Анекдотическая пошлость истории, в которую он втравил Нину, лишала его не только желания, но и самой способности двигаться. То, что происходило, происходило настолько не с ним, что он уже не хотел и не мог быть во всем этом участником. За тридцать лет распущенной сексуальной жизни, за тридцать лет существования беззаботного попрыгайчика с засаленным донжуанским списком… да и с каким там списком?.. с объемистым гроссбухом под мышкой, с четырехтомным словарем личных женских имен, с талмудом медлительно-роскошных романов и поспешно-спазматических соитий… за тридцать лет безжалостной прямоты и щадящей, спасительной лжи он достиг уже такой изощренной мимикрии, приобрел такое великое искусство маскировки, что уличить его в чем-либо не смогла бы и самая великая ревнивица. Никаких улик он не оставлял — ни лиловых засосов, ни царапин от впившихся в спину ногтей, ни сережки, закатившейся под кровать, ни чужих извилистых волос на стенках ванной, ни окровавленных окурков в пепельнице, ни отпечатков ядовито накрашенных губ, которыми та, другая, соперница, сука, оставила о себе округло-пухлое воспоминание на зеркале в прихожей. Не давал ни на секунду заподозрить себя в исчерпанности, в израсходованности — о, какая тут безголовая, бездушная гордость, какая беззастенчивая похвальба ненасытностью собственных чресел! — когда, будучи со второй и только что убежав от первой, выполняешь ритуал точно так же исправно, как будто никакой такой первой два часа назад и не было.
И все это было так легко, как Моцарт мимо ушей… Легко и честно. Он себе не представлял, что можно жить как-то иначе. И все камлаевские пенелопы это понимали. А потом, когда настало время тяжелых, больных влюбленностей (с той сращенностью, когда разделяться стало больно и отрываться приходилось с мясом), он нашел в себе способность быть честным. Говорить впрямую и ставить перед фактом. Порывать.

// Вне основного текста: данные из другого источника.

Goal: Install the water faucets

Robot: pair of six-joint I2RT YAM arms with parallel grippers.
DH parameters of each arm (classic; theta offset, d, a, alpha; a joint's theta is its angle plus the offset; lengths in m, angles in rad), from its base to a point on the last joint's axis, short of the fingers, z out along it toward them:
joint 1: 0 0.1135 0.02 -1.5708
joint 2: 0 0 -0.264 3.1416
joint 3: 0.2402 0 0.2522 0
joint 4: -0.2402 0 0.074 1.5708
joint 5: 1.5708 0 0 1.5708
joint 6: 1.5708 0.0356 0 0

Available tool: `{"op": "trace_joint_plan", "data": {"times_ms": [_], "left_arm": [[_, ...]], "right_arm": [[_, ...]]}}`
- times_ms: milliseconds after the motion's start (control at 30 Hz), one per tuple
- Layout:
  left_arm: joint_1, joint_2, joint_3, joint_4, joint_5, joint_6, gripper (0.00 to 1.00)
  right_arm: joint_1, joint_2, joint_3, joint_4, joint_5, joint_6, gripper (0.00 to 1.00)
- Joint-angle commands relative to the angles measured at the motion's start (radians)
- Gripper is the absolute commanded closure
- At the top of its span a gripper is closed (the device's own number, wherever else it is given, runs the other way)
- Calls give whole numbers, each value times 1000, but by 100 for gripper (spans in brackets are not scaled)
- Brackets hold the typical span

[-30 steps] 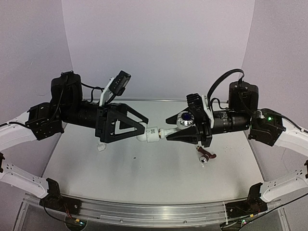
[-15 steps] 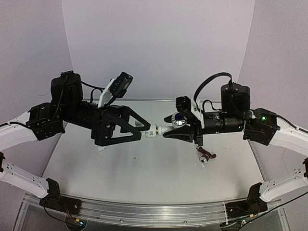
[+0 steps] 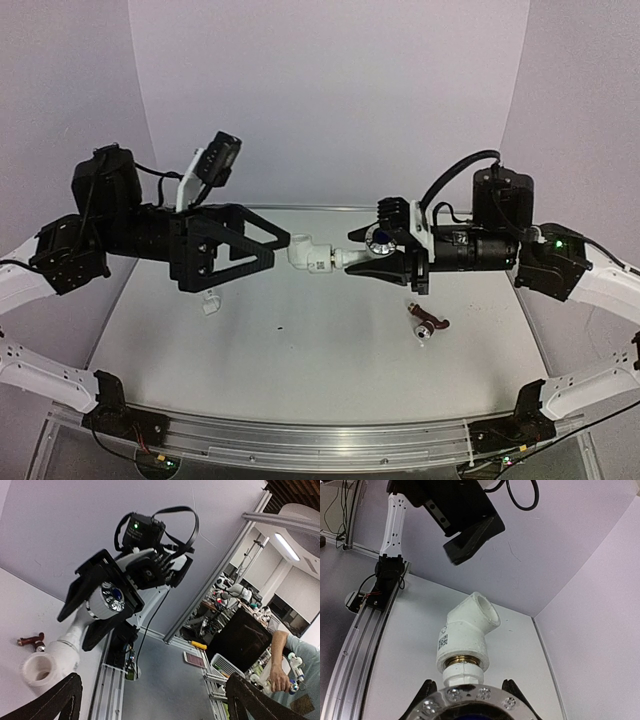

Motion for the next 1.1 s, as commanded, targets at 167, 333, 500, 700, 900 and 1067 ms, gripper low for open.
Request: {"op": "trace_joint_plan", "data": {"times_ms": [167, 333, 500, 700, 900, 1067], "left_arm": [[-3, -27, 47, -100, -280, 40, 0], [-2, 33, 65, -93, -237, 26, 0], [-2, 75, 88, -79, -178, 24, 0], [-2, 76, 78, -1, -31, 25, 0], [-2, 44, 47, 51, 40, 15, 4], [-4, 43, 42, 62, 71, 4, 9]], "right_arm": [[-1, -62, 12, 62, -132, -32, 100], [0, -52, 31, 61, -147, -23, 100], [0, -47, 30, 61, -148, -26, 100], [0, -40, 25, 59, -137, 0, 100], [0, -35, 29, 58, -104, 20, 100], [1, -30, 24, 59, -88, 28, 100]]}}
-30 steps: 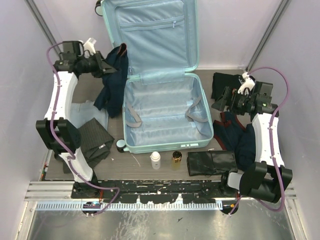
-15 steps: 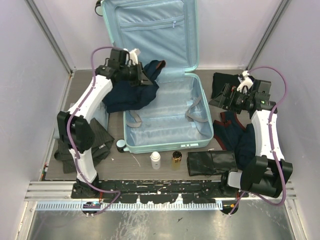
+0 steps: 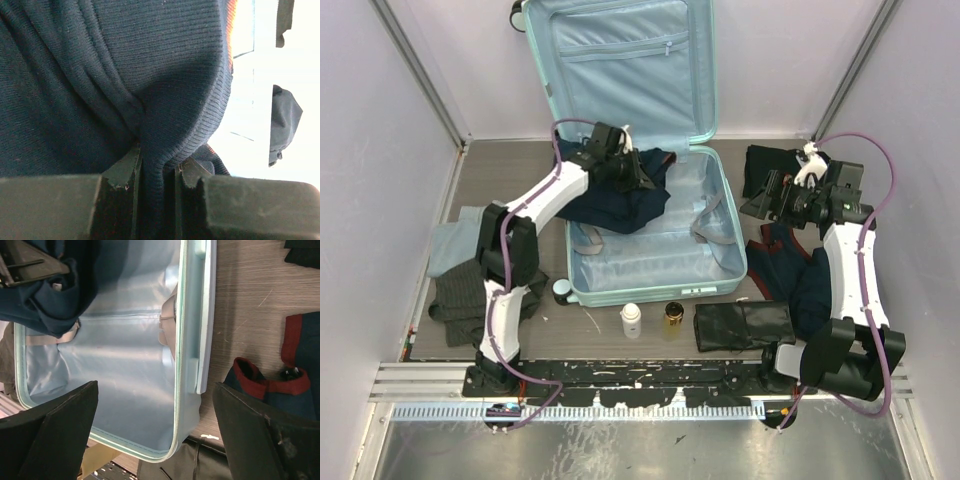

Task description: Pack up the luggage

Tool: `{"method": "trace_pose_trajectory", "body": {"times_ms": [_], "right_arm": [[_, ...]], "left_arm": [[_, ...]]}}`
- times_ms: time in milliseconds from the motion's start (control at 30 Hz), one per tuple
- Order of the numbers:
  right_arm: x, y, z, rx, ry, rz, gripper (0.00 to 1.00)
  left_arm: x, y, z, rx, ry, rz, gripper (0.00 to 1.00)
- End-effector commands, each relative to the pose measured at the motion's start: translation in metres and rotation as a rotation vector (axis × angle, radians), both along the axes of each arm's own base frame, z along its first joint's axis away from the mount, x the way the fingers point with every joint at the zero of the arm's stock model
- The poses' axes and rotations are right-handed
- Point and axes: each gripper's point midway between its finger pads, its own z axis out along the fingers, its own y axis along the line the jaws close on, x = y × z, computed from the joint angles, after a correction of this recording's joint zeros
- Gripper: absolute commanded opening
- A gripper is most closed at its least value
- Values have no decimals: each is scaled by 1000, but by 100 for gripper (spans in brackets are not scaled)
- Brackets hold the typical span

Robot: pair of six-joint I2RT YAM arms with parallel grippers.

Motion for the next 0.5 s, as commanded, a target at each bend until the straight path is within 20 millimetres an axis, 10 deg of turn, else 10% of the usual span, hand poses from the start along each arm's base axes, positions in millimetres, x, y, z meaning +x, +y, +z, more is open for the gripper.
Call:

Иногда он тянул до последнего момента, остерегаясь резать по живому, (вот тогда-то и пускал Камлаев в ход свое искусство сокрытия, заметания следов), но когда эта ноша — тяжелая и удушливая любовь нелюбимой женщины — становилась непосильной, он приходил, садился задом наперед на стул и объявлял: «Не могу тебе врать, не могу тебя мучить, лучше будет сказать тебе все с самого начала». И всякий раз это было не предательством, а уходом… да, именно так, кто бы что там ни говорил и как бы больно кому-то от этого ни было. Любовь его совершала круг от набухания почек до падения семян и умирала.
Земную жизнь пройдя до середины (и изрядно даже от этой самой середины отдалившись), он вдруг возжелал семьи — в самом полном и прямом, в буквальном смысле слова. Никакой семьи без появления на свет нового человеческого существа — их с Ниной детеныша — в его представлении быть не могло. Тут Камлаев как будто повторял жизнь собственного отца, который, прожив бобылем до сорока с лишним лет, стяжав правительственные награды и изнурив себя вчистую проигранной гонкой автомобильных вооружений СССР и Запада, наконец-то расписался с камлаевской матерью. Когда Камлаеву исполнилось двадцать, отцу стукнуло шестьдесят. (Камлаев помнил, как отец однажды обронил, что Матвей мог вообще не появиться на свет, ведь в подобном возрасте рождение ребенка — не легкое и естественное дело, а скорее нечаянный, не вполне и заслуженный дар природы или, может быть, Господа Бога.) И такого же дара ждал в свои сорок пять, сорок шесть, сорок семь и Камлаев — ждал полнейшего, предельного совпадения с отцом, ждал с не меньшим на то основанием: он сохранял необходимое здоровье, а Нина так и вовсе была молода и находилась в той возрастной точке, когда женское существо наиболее расположено к деторождению.